Trois risques majeurs se profilent à l’horizon :
- L’effondrement des investissements : Les promoteurs immobiliers, confrontés à des plafonds de revenus artificiels, n’auront plus aucun intérêt à financer de nouveaux projets. Pourquoi investir des millions de FCFA dans des constructions si la rentabilité s’avère impossible ?
- La dégradation accélérée du parc immobilier existant : Avec des revenus locatifs réduits, les propriétaires n’auront ni les moyens ni la motivation d’assurer l’entretien des logements. Toits qui fuient, murs lépreux et systèmes de plomberie défaillants deviendront la norme.
- L’émergence d’un système parallèle : En situation de pénurie, les candidats locataires se tourneront vers des pratiques informelles pour accéder à un toit. Les arrhes et les dessous-de-table deviendront monnaie courante, transformant le marché en un terrain propice à la corruption.
l’État, incapable de combler le vide
Pour qu’un tel dispositif fonctionne, il faudrait que l’État nigérien engage des moyens colossaux pour construire des logements sociaux en masse. Or, les ressources publiques, déjà mises à rude épreuve par un contexte politique instable et une réduction des aides internationales, ne permettent pas un tel effort. Les caisses de l’État sont exsangues, et aucun plan de relance immobilière ne semble envisageable.

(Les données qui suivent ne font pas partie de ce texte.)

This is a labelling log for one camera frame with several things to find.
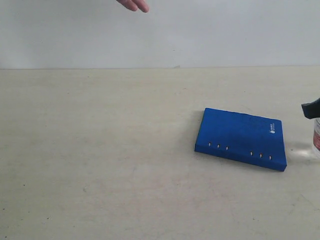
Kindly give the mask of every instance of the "bottle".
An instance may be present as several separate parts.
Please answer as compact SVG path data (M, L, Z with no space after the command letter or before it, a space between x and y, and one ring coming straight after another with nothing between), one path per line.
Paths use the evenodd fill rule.
M313 144L315 155L320 158L320 98L311 103L302 104L303 114L307 119L314 119Z
M313 151L320 158L320 117L314 120Z

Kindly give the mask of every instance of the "blue box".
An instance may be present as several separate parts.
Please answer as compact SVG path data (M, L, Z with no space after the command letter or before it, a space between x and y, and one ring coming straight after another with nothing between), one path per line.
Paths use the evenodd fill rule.
M194 150L277 171L287 167L282 122L206 108Z

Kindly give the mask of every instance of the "human hand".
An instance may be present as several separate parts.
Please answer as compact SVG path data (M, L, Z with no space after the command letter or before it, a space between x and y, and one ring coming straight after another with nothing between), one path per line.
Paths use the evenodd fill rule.
M149 6L145 0L117 0L125 8L135 12L140 9L142 12L149 12Z

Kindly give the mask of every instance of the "table surface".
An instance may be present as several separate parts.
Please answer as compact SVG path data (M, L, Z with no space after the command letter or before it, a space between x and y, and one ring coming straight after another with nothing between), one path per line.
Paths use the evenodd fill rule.
M318 240L320 67L0 70L0 240ZM203 110L282 120L278 172L194 152Z

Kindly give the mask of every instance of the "plastic bottle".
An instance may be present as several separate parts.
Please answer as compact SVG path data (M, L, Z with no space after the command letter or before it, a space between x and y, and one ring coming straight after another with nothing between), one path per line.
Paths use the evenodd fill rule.
M313 151L320 158L320 117L314 120Z

Par ailleurs, cette mesure envoie un signal alarmant aux institutions financières. Les banques, moins enclines à financer des projets immobiliers jugés peu rentables, vont restreindre leurs crédits. Cette contraction du crédit pénalise l’ensemble de la filière, des artisans aux fournisseurs de matériaux de construction, et freine l’ensemble de l’économie nationale.
une décision politique à court terme
Ce décret s’inscrit dans une logique de recherche de légitimité auprès des populations urbaines, notamment à Niamey. En période de transition, les autorités cherchent à se concilier les faveurs d’une opinion publique souvent mécontente. Pourtant, en sacrifiant les fondements économiques sur l’autel de la popularité, le gouvernement prend le risque de transformer une crise passagère en un problème structurel.
En réalité, la pénurie de logements ne se résout pas en limitant artificiellement les prix. La seule solution durable réside dans l’augmentation de l’offre, via la construction massive de nouveaux logements. Or, en décourageant les investisseurs privés, le régime militaire s’engage dans une impasse dont les conséquences seront lourdes pour des milliers de Nigériens.